Thermodynamic modeling of copper ore processing into matte using borate ores

The cost of one ton of copper on the London Metal Exchange often reaches 9'000 USD. Such a high price necessitates measures aimed at maximizing the extraction of this metal into final products and minimizing losses. According to open sources, the total amount of copper in technogenic mineral formations of Kazakhmys Corporation LLP (Kazakhstan) is estimated at about 4 million tons. This study proposes measures to reduce copper losses from the pelletizing stage to smelting in metallurgical furnaces. Using full thermodynamic modeling, the effect of boron anhydride and borate ore on the processes of pelletizing, drying, roasting of copper ore concentrates, and matte production was investigated. It was found that the use of B₂O₃ is expected to increase the strength of wet pellets due to the formation of boron anhydride crystal hydrates (H₃BO₃), which bind ore particles. During drying, the hydrate loses water at 285 K, turning into boron anhydride, which melts at 723 K during roasting, forming a liquid phase. Upon cooling, this phase creates a solid sinter together with other ore components. Metallurgical processing of such boron-containing material is predicted to improve process performance and reduce matte losses due to the formation of low-viscosity, highly mobile furnace slags.
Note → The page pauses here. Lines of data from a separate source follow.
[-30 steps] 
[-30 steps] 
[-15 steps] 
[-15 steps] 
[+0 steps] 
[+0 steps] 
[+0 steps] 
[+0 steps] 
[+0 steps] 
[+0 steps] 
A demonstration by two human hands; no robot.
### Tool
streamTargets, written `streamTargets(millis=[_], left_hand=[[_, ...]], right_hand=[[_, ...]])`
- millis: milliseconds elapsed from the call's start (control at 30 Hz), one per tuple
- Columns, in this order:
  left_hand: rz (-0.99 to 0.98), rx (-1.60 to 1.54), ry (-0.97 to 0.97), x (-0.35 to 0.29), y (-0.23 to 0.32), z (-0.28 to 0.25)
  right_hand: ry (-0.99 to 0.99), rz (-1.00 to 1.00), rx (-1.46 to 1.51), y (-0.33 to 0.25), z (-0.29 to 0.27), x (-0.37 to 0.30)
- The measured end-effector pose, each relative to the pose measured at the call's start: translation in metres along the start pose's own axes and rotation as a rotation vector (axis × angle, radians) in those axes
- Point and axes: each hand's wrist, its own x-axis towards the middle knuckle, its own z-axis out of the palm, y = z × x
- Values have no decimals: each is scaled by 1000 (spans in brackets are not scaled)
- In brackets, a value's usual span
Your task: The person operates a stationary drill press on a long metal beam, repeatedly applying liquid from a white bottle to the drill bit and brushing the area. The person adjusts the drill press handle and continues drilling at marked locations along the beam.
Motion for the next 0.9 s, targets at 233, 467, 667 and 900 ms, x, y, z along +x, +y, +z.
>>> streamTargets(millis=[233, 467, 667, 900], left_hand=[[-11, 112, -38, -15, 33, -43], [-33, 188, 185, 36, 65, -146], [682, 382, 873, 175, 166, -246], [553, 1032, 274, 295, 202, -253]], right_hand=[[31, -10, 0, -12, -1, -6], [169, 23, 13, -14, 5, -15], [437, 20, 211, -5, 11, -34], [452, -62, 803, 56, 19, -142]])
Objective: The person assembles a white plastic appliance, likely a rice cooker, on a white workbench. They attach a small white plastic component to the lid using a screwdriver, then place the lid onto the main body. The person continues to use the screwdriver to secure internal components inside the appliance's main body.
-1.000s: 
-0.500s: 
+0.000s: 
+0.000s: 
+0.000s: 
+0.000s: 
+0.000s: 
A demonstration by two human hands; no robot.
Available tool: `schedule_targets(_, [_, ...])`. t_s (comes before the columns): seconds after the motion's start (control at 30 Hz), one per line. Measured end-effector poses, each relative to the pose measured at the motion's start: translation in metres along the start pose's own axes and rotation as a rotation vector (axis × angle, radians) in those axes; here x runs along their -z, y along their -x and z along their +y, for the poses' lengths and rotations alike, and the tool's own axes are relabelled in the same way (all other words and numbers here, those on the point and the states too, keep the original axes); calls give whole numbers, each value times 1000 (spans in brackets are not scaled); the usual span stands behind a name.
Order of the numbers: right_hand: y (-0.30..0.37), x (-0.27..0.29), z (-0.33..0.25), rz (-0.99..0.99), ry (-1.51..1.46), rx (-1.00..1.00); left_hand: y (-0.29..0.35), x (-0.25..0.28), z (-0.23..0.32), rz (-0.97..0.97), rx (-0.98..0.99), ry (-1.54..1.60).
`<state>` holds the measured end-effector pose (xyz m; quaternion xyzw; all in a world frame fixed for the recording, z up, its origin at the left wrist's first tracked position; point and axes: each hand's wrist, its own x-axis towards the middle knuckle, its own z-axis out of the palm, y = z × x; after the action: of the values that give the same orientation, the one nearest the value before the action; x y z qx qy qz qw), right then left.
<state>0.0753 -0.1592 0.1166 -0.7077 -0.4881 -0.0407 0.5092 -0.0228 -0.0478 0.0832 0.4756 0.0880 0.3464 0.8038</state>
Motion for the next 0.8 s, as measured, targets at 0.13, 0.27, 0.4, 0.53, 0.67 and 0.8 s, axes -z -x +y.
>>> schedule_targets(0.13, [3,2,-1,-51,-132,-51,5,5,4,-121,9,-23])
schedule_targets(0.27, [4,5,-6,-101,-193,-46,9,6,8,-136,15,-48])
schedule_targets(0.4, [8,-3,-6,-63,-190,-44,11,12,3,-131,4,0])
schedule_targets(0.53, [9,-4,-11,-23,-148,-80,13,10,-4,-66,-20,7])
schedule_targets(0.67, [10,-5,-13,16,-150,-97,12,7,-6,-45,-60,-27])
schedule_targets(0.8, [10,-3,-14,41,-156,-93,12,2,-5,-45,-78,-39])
The proposed borate ore contains montmorillonite, a clay mineral typical of bentonites, which ensures sufficient strength of wet pellets for transport from the pelletizing unit to the roasting equipment. The presence of low-melting borate ore in the pellets promotes the formation of a liquid phase during roasting, which solidifies into a strong sinter. As with B₂O₃, metallurgical smelting is expected to benefit from reduced matte losses due to the formation of lighter, more fluid slags. The calculations and modeling conducted confirm the high potential of the proposed approach for industrial implementation.